■ Exercise ■
Make an exact copy of all the records, one that contains none of the pictures.

■ Data for analysis ■
----------------------------------------

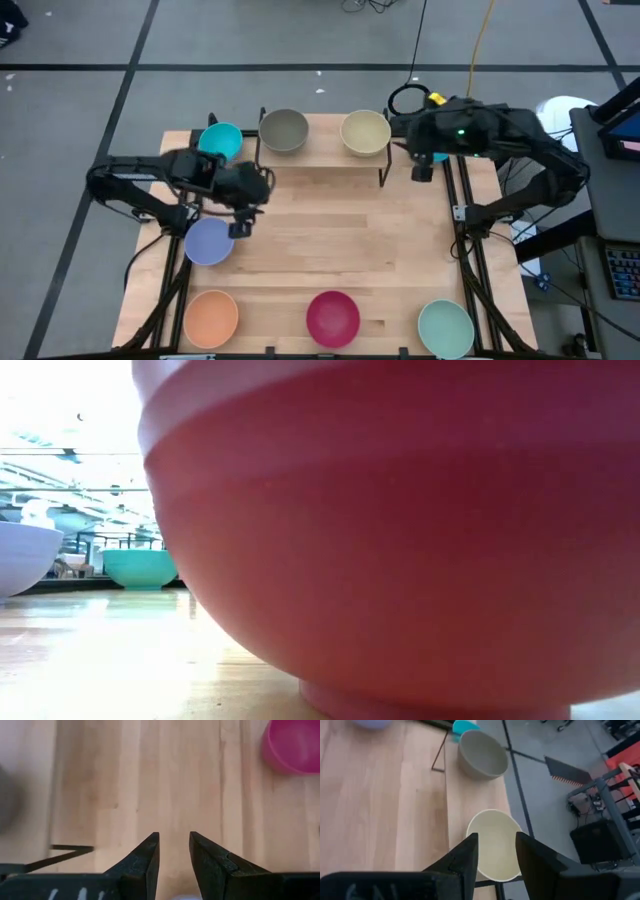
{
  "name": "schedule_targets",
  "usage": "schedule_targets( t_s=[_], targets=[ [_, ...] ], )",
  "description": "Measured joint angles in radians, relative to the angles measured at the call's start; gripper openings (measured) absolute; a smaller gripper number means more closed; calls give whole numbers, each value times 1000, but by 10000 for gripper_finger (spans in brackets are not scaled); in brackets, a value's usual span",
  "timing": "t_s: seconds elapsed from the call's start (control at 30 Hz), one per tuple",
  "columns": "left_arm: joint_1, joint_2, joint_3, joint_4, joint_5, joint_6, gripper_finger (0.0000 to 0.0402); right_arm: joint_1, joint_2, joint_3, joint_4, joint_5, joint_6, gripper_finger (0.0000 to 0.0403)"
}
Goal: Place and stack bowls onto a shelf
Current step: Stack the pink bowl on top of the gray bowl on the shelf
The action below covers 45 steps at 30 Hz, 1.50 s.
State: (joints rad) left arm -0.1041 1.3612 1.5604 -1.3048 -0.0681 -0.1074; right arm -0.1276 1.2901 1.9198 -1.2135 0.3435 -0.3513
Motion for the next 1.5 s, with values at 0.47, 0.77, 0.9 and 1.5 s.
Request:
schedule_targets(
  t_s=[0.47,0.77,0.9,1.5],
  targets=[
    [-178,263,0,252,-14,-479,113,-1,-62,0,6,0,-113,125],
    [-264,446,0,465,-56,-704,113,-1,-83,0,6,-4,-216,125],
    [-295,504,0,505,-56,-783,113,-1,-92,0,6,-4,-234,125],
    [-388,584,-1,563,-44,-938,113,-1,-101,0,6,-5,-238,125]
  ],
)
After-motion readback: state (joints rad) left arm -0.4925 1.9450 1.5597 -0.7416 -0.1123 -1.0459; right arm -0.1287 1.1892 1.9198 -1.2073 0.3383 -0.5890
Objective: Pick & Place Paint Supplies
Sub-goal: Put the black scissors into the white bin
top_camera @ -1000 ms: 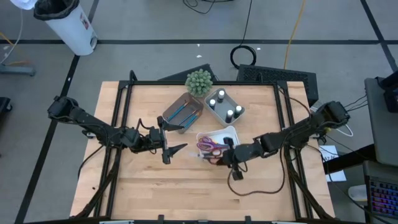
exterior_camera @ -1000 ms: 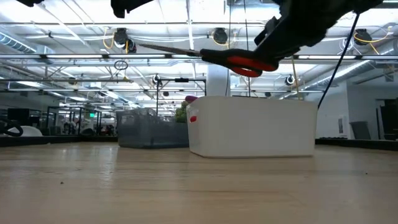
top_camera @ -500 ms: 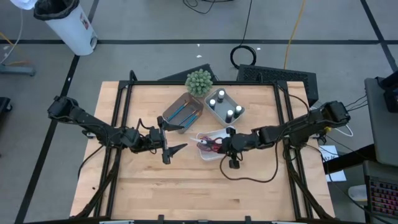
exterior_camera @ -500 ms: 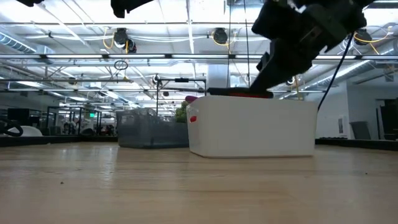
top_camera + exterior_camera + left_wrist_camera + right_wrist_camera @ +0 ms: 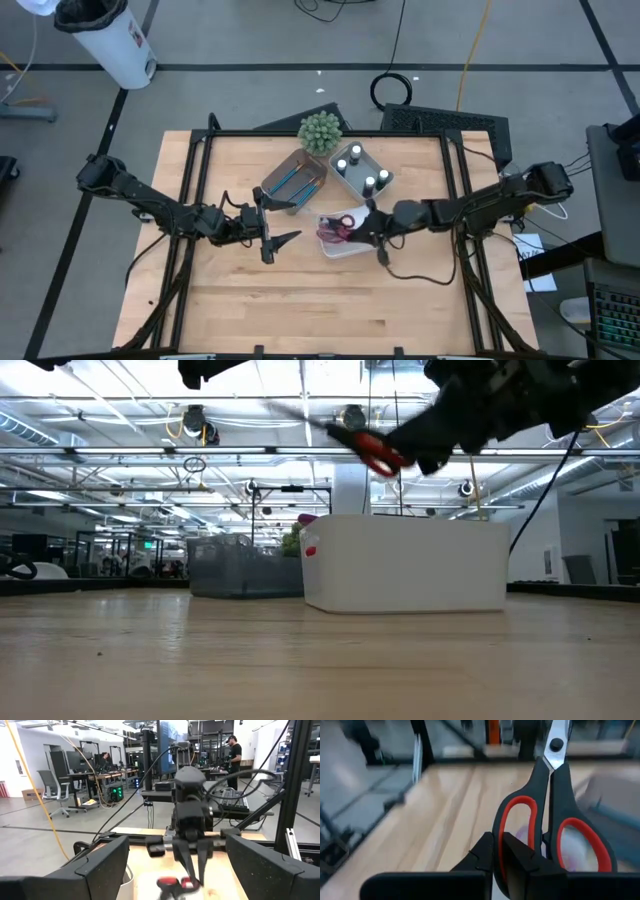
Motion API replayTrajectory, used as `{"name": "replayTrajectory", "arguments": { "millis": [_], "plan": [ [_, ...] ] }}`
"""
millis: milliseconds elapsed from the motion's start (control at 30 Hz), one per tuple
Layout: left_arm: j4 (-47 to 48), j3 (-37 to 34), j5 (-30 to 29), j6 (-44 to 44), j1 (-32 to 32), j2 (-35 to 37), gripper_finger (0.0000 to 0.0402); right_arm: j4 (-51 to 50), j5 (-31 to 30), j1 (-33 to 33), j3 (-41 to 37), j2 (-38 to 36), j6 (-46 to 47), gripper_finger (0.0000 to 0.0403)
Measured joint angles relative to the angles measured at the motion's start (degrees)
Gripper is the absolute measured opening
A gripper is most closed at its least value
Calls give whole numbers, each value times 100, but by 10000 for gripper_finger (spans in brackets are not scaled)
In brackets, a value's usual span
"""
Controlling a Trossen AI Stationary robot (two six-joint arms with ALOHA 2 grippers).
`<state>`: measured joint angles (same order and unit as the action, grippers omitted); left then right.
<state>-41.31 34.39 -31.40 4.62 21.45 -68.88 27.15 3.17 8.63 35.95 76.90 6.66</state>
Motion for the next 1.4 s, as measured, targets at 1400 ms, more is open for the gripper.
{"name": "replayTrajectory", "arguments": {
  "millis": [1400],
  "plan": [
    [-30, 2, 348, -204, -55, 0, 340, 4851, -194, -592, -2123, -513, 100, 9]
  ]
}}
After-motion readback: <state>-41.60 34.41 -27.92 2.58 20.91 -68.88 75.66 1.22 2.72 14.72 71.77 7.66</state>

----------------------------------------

■ Completed exercise ■
{
  "name": "schedule_targets",
  "usage": "schedule_targets( t_s=[_], targets=[ [_, ...] ], )",
  "description": "Measured joint angles in radians, relative to the angles measured at the call's start; gripper openings (measured) absolute; a smaller gripper number means more closed; calls give whole numbers, each value times 1000, but by 10000 for gripper_finger (spans in brackets are not scaled); in brackets, a value's usual span",
  "timing": "t_s: seconds elapsed from the call's start (control at 30 Hz), one per tuple",
  "columns": "left_arm: joint_1, joint_2, joint_3, joint_4, joint_5, joint_6, gripper_finger (0.0000 to 0.0402); right_arm: joint_1, joint_2, joint_3, joint_4, joint_5, joint_6, gripper_finger (0.0000 to 0.0403)"
}
Goal: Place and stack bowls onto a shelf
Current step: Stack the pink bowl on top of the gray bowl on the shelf
The action below covers 45 steps at 30 Hz, 1.50 s.
State: (joints rad) left arm -0.1041 1.3612 1.5604 -1.3048 -0.0681 -0.1074; right arm -0.1276 1.2901 1.9198 -1.2135 0.3435 -0.3513
Motion for the next 1.5 s, with values at 0.47, 0.77, 0.9 and 1.5 s.
Request:
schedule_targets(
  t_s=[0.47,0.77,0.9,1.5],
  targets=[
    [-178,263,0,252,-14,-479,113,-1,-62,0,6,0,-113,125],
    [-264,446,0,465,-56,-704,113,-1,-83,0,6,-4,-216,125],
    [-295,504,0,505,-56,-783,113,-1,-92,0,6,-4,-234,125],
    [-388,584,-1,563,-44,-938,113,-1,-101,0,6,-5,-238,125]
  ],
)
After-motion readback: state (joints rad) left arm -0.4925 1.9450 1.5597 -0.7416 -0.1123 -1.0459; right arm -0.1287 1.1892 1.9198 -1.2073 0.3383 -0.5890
Objective: Pick & Place Paint Supplies
Sub-goal: Put the black scissors into the white bin
top_camera @ -1000 ms: 
exterior_camera @ -1000 ms: 
top_camera @ -500 ms: 
exterior_camera @ -500 ms: 
top_camera + exterior_camera + left_wrist_camera + right_wrist_camera @ +0 ms: 
Motion API replayTrajectory, used as `{"name": "replayTrajectory", "arguments": { "millis": [_], "plan": [ [_, ...] ] }}`
"""
millis: milliseconds elapsed from the motion's start (control at 30 Hz), one per tuple
Layout: left_arm: j4 (-47 to 48), j3 (-37 to 34), j5 (-30 to 29), j6 (-44 to 44), j1 (-32 to 32), j2 (-35 to 37), gripper_finger (0.0000 to 0.0402); right_arm: j4 (-51 to 50), j5 (-31 to 30), j1 (-33 to 33), j3 (-41 to 37), j2 (-38 to 36), j6 (-46 to 47), gripper_finger (0.0000 to 0.0403)
Measured joint angles relative to the angles measured at the motion's start (degrees)
Gripper is the absolute measured opening
A gripper is most closed at its least value
Calls give whole numbers, each value times 100, but by 10000 for gripper_finger (spans in brackets are not scaled)
In brackets, a value's usual span
"""
Controlling a Trossen AI Stationary robot (two six-joint arms with ALOHA 2 grippers).
`<state>`: measured joint angles (same order and unit as the action, grippers omitted); left then right.
<state>-41.31 34.39 -31.40 4.62 21.45 -68.88 27.15 3.17 8.63 35.95 76.90 6.66</state>
Motion for the next 1.4 s, as measured, targets at 1400 ms, more is open for the gripper.
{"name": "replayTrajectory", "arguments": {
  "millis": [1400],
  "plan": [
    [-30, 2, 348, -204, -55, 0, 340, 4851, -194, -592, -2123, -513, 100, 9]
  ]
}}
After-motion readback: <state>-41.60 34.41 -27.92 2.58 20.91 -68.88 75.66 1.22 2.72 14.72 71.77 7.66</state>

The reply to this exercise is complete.